Cette fois, le lecteur pourra trouver une forme de morale à la fin : c'est nouveau dans un album signé Will Argunas. Il y a des personnes qui s'en sortent mieux que d'autres, notamment celles qui ne font pas figure de « pièces rapportées » dans le décor.
Exact. La raison est simple : c'était dans le livre d'Hillerman et ça m'a plu. Souvent, l'indien a été maltraité et le fait qu'il soit réhabilité, que l'homme blanc qui s'est cru tout permis se « fasse avoir » m'a plu. C'est plus moral et surtout plus positif que ce que j'ai l'habitude de faire. Ce projet est aussi plus « grand public » et je n'ai pas l'intention de me répéter, de faire toujours des choses glauques. J'espère d'ailleurs que cet album pourra m'apporter un autre public, notamment parmi les lecteurs habituels des titres Rivages. Hillerman est un des poids lourds de la collection avec James Ellroy.
Justement, je vous aurais bien vu adapter un roman d'Ellroy.
Ah, mais depuis une précédente adaptation d'un de ses livres en BD (NDLR : Clandestin, publié chez EP Editions), Ellroy avait déclaré qu'il ne voulait plus en voir d'autres. Mais il se trouve qu'il est en train de changer d'avis en ce moment après avoir vu certains albums Rivages / Casterman / Noir. J'avais pensé à une époque à l'adaptation d'un recueil de nouvelles qu'il avait publiées.
Dans vos précédents albums, il y avait un espace réservé aux références, cinématographiques et musicales notamment, qui vous avaient accompagnées pendant leur création et qui pouvait créer une certaine complicité avec le lecteur. Un Rivages, ça se conçoit dans le silence, dans une ambiance monacale ? (rires)

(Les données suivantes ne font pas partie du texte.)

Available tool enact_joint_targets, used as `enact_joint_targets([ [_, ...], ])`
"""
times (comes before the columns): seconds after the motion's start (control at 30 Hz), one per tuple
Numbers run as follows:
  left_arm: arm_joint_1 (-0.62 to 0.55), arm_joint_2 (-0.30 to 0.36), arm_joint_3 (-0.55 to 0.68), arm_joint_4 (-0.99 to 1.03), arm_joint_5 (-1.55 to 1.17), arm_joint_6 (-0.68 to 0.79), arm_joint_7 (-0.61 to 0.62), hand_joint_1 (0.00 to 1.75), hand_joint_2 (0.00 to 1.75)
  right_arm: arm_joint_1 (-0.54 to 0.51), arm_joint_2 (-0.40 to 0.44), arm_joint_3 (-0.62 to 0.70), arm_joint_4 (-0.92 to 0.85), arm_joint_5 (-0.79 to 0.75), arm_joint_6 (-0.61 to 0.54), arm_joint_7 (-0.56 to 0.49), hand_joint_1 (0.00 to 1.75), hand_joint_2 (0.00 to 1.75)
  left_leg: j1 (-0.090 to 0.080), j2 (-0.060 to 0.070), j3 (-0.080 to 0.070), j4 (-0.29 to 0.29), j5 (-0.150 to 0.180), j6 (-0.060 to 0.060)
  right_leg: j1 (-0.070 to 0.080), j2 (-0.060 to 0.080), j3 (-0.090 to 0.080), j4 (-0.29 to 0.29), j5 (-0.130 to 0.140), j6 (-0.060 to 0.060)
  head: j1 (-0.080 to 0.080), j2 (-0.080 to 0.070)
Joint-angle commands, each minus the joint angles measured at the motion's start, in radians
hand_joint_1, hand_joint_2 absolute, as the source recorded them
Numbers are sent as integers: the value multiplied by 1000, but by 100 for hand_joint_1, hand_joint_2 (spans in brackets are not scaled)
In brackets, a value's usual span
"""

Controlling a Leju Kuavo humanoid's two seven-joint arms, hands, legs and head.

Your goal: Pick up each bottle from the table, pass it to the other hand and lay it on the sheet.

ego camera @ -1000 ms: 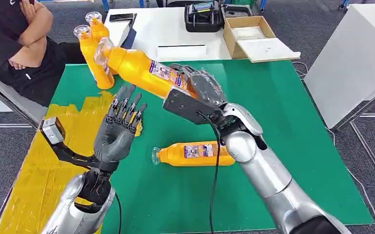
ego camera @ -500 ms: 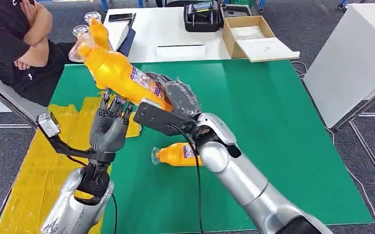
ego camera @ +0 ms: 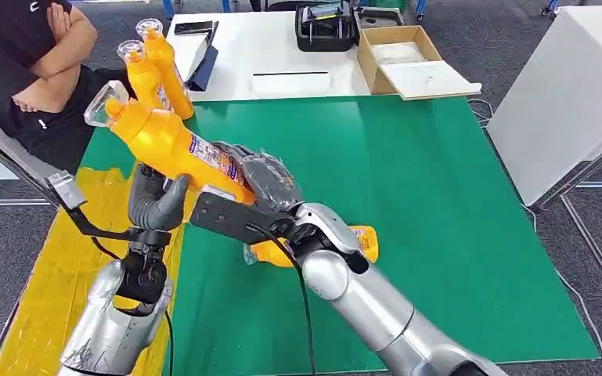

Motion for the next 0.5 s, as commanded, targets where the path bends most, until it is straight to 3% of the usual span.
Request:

Ce n'est pas ça. Ça n'a pas sa place dans cette collection. J'ai seulement mis une chanson d'un groupe qui s'appelle Tomahawk sur une bande-annonce réalisée pour l'album. Dans leur troisième CD, il y avait un côté un peu indien ; je l'ai écoutée pas mal en travaillant sur L'homme squelette. Quand j'insérais des listes de titres, c'est comme un bonus, quelque chose en plus, hors pagination. En fait, on ne m'en parle quasiment jamais.
Quelques mots sur un projet en cours ?
J'ai réalisé 111 pages sur 116 d'un album qui paraîtra en janvier 2012 chez kstr : Benoît XVI est mort et le premier pape d'origine africaine de l'Histoire lui a succédé. A Houston, dans une « mega church », un ancien stade reconverti, il est touché par une balle. Sur place, on arrête trois tireurs... C'est mon scénario le plus original, le ton est assez cynique aussi. Le final devrait retourner pas mal de monde, c'est assez machiavélique. Le dessin sera différent de L'homme squelette, les tons aussi : plus de grandes cases, très remplies, des scènes de foule, mais aussi des gaufriers de neuf cases, qui fonctionnent bien pour les scènes d'interrogatoire.